Ich war heilfroh, als sich nach einer Weile mein erster Kirchbesuch endlich seinem Ende zuneigte. Mir war todlangweilig, meine Knie taten mir weh und meinen Hintern spürte ich schon gar nicht mehr. So konnte ich mir ein erleichtertes Seufzen nicht verbeissen, als uns der mürrische Herr endlich mit den Worten „geht mit Gott“ in die Nacht entliess. Dieser gab sich leider nicht zu erkennen, so dass ich stattdessen mit „Vater“ den Heimweg antrat.
Zuhause in meinem Bettchen liess ich die Geschehnisse Revue passieren.
Ich war verwirrt. Da drängte man sich in eine feuchte Halle, drückte sich auf Holzbänken den Hintern platt, schürfte sich die Knie an rohen Holzbalken auf und bekam noch nicht mal was zu Trinken. Und trotzdem war die Hütte brechend voll, während in der geselligen Kneipe zwei Strassen weiter noch jede Menge Tische frei waren. Dabei wurde man dort noch persönlich vom Wirt begrüsst, man konnte sich den Bauch mit Schinkenbroten und Limonade vollschlagen und gesungen und gelacht wurde auch.
Irgendwie musste das Ganze mit dem Herrn zu tun haben, der ganz vorne am Kreuz hing. Dem hatte dieser ‚Pfarrer‘, wie ihn ‚Vater‘ nannte, nämlich zugeprostet, bevor er sich den Wein hinter die Binde gegossen hatte. Der Herr am Kreuz, soviel hatte ich schon herausgefunden, schien ohnehin sehr beliebt zu sein. Bei uns hing nämlich, wie ich herausgefunden hatte, praktisch in jedem Raum eine kleine Version und im komischen Garten hinter der Kirche mit den vielen Erdhaufen wimmelte es nur so davon.

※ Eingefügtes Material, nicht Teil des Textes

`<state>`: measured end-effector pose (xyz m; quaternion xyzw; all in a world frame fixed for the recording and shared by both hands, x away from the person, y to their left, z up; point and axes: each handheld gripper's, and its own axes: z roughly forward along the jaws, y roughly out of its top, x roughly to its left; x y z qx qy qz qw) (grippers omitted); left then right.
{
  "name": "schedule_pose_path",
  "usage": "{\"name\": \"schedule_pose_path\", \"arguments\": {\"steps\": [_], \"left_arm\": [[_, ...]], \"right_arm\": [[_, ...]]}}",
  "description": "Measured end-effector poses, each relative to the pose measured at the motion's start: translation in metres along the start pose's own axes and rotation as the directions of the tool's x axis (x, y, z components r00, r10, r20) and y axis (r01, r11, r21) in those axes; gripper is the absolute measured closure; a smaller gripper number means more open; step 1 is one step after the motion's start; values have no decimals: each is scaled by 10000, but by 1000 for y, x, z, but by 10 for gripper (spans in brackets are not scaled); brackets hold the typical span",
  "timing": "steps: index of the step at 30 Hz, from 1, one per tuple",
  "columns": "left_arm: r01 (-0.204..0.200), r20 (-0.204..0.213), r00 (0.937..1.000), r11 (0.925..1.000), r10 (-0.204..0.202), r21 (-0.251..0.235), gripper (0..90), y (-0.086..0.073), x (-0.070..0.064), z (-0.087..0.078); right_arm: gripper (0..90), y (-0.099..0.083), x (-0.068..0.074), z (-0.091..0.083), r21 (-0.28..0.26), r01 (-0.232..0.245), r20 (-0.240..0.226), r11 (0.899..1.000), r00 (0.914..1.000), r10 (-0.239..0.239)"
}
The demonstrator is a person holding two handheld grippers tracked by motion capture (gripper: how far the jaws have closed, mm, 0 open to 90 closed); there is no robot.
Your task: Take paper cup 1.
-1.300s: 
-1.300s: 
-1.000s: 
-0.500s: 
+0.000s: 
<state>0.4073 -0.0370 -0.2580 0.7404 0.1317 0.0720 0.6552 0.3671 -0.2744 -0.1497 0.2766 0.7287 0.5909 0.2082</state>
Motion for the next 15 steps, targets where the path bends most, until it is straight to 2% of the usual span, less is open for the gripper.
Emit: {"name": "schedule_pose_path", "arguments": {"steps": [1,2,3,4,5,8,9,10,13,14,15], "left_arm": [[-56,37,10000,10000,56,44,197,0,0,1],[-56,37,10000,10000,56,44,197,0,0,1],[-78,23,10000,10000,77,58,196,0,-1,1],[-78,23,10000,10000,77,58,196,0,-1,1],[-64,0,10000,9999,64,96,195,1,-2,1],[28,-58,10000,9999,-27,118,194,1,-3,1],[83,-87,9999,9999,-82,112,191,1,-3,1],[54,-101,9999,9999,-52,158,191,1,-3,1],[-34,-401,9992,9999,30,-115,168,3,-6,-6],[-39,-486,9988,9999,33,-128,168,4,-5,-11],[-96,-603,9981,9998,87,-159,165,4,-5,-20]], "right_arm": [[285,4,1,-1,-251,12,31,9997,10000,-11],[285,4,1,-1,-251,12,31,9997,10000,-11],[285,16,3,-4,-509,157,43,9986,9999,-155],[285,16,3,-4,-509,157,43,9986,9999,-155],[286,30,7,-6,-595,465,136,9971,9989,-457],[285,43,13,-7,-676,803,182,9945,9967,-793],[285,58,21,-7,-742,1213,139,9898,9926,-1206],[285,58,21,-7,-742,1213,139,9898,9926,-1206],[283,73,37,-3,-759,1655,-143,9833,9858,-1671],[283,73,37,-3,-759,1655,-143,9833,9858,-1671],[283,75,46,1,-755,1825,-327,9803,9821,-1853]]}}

Dem Rätsel hiess es, auf den Grund zu gehen. Und so bat ich eines Tages „Mutter“ um Aufklärung und fragte sie, wer der Herr sei und was es mit dem Kreuz auf sich habe.
„Das ist Jesus, der Sohn von unserem Herrgott“, antwortete sie kurzangebunden.
„Unser Herr Gott? Hat der auch einen Vornamen? Und warum--“
„Herrgott nochmal“, entfuhr es „Mutter“. Sogleich zuckte sie zusammen, warf einen entschuldigenden Blick zu unserem Herrn Gott und bekreuzigte sich.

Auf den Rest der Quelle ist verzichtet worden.